The MVP chatter isn't baseless, though. In a wide-open race where Allen (+160) and Stafford (+275) lead the pack, Nix's case hinges on Denver's trajectory. The Broncos host Kansas City on Nov. 16 a revenge spot after last year's playoff ouster and a win there could vault them into the conversation. "If Bo keeps us at 12-5 or better, yeah, he's in the mix," ESPN's Dan Orlovsky said on First Take Friday. "Look at his TD total. Tied for second. And those wins? They're real." Orlovsky's not alone; Bleacher Report's Brad Gagnon pegged Nix as a +3,500 under-the-radar threat back in June, citing his Year 2 acclimation in Payton's scheme.
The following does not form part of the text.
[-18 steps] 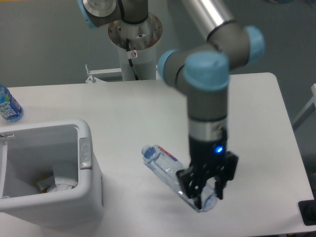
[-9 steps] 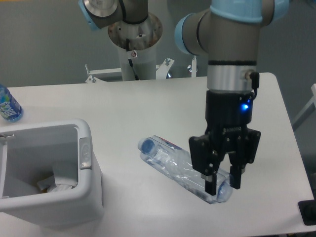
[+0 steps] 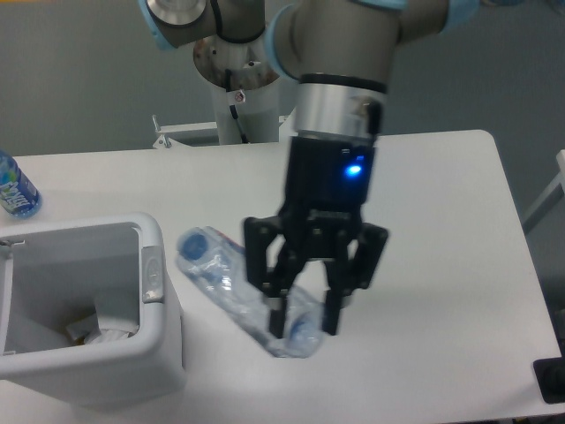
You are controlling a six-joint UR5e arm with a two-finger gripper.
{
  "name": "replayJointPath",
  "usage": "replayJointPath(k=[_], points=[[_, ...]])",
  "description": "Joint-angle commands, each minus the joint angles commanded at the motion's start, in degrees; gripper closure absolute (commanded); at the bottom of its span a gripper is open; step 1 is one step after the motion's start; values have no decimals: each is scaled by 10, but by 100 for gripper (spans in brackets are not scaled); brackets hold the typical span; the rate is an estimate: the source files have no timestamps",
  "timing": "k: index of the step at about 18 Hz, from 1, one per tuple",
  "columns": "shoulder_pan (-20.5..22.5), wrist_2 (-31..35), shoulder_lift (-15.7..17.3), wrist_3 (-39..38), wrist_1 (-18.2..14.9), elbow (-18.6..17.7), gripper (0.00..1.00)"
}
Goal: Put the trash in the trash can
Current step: 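Carry the bottle over the trash bin and lower it in, then open the gripper to release the bottle into the bin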
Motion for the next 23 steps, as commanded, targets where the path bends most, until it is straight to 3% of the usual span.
replayJointPath(k=[11,16,23], points=[[-75,0,-5,3,1,-32,46],[-87,0,-6,12,2,-49,0],[-72,1,5,20,2,-42,0]])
Nix, ever the pragmatist, brushes it off. "MVP? That's for December," he said, slinging passes in Friday's walkthrough. "Right now, it's about fixing the mistakes. Those picks? On me. But we won. That's what matters." As the Broncos eye a Super Bowl window cracked open by a defense that's No. 1 against the run (3.6 yards per carry allowed) and passers (eight TDs surrendered), Nix's growth could turn whispers into roars. Thursday's clunker was a hiccup, not a harbinger. In a league where heroes are forged in the fire of close calls, Bo Nix is just heating up.
The AFC West awaits. And so does the MVP hardware if he can keep the ball out of the wrong hands.